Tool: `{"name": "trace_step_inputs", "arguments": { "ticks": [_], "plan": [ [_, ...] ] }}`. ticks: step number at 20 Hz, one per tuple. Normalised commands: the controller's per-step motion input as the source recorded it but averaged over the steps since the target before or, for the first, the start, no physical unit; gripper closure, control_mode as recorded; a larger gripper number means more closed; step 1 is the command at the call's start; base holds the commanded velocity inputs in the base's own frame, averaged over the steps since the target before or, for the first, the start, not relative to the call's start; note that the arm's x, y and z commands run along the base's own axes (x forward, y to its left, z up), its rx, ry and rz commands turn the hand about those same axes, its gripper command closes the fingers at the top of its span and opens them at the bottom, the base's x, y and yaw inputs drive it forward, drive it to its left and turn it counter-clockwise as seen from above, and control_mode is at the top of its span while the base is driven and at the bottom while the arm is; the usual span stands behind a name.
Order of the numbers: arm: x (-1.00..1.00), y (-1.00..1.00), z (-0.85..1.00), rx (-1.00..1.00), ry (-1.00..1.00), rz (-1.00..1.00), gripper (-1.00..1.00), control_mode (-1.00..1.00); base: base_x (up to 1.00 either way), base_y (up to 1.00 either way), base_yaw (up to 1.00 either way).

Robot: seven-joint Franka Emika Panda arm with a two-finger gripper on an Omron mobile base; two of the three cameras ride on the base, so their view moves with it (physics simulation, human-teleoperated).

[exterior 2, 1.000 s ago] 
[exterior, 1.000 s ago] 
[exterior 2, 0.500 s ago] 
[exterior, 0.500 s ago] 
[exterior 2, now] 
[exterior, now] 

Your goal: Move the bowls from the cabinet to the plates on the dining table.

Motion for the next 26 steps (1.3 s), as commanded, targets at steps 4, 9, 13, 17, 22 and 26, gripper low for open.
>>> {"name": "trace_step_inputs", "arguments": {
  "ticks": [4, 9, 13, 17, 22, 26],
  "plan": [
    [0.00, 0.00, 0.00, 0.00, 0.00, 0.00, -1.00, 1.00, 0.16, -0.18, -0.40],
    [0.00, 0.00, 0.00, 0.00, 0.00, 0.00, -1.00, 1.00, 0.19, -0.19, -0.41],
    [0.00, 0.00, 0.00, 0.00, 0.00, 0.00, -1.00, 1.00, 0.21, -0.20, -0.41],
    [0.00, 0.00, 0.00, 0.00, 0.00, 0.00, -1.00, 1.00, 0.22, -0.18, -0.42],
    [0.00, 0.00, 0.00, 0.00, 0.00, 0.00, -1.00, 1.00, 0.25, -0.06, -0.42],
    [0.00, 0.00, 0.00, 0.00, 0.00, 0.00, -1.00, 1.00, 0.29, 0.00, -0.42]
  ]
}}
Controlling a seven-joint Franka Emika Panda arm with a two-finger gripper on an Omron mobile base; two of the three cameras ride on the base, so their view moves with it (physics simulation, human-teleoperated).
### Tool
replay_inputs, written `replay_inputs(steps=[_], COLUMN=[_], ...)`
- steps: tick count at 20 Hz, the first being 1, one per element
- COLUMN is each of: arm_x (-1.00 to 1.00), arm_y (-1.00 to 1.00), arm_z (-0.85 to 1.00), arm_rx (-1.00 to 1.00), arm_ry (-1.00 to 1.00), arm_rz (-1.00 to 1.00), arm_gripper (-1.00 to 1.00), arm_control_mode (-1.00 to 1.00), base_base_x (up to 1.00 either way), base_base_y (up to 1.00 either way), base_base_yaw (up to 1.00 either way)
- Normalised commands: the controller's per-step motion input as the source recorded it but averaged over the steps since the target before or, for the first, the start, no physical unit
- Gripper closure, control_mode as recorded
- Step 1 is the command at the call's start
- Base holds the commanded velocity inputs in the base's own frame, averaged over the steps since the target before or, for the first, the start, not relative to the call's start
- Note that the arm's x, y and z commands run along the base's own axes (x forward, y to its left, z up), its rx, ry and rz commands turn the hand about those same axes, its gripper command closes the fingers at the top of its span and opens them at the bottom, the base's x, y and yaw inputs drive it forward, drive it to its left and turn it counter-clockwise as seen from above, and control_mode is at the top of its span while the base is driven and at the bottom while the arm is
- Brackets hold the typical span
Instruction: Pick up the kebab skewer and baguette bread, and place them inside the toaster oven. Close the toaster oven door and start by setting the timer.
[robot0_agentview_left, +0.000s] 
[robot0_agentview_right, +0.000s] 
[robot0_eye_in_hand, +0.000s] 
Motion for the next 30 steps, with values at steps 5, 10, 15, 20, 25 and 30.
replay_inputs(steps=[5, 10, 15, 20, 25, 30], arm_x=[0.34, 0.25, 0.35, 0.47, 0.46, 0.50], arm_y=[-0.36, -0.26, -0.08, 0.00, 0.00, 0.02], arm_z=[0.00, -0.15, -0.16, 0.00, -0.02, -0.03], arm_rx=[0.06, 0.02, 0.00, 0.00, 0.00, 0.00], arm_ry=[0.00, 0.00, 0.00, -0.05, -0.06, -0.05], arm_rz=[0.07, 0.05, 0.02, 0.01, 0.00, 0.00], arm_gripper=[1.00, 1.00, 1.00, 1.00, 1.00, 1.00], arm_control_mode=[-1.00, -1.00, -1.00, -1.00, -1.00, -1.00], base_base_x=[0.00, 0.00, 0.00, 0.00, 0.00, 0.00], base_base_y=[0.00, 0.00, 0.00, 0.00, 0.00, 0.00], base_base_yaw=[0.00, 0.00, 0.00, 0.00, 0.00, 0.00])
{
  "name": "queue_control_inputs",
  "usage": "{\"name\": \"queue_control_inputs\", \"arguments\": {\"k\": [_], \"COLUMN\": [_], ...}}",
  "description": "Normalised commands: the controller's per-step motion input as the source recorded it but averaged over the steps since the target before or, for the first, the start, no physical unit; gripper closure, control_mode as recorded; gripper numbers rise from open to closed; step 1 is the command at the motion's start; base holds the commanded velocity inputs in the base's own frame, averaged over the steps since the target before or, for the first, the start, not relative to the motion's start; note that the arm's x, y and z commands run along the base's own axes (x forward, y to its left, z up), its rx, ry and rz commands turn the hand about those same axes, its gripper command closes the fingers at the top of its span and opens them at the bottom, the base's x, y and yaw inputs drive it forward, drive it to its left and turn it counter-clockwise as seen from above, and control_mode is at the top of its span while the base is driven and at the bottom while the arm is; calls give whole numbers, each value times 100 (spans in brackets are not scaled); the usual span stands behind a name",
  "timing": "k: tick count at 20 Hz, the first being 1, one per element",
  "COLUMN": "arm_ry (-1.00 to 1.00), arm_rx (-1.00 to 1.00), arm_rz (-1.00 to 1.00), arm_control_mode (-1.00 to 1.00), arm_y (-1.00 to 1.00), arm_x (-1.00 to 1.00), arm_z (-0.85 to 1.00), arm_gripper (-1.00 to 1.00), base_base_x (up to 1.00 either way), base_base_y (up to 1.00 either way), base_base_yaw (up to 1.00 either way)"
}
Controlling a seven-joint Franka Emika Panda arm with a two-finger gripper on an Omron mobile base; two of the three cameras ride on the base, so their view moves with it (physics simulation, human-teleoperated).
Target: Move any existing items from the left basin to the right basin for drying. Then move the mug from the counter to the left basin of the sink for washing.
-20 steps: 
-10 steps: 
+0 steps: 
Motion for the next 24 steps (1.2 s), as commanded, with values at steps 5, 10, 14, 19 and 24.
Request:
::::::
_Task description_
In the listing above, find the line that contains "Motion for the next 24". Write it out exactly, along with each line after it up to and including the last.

_Reply_
Motion for the next 24 steps (1.2 s), as commanded, with values at steps 5, 10, 14, 19 and 24.
Request:

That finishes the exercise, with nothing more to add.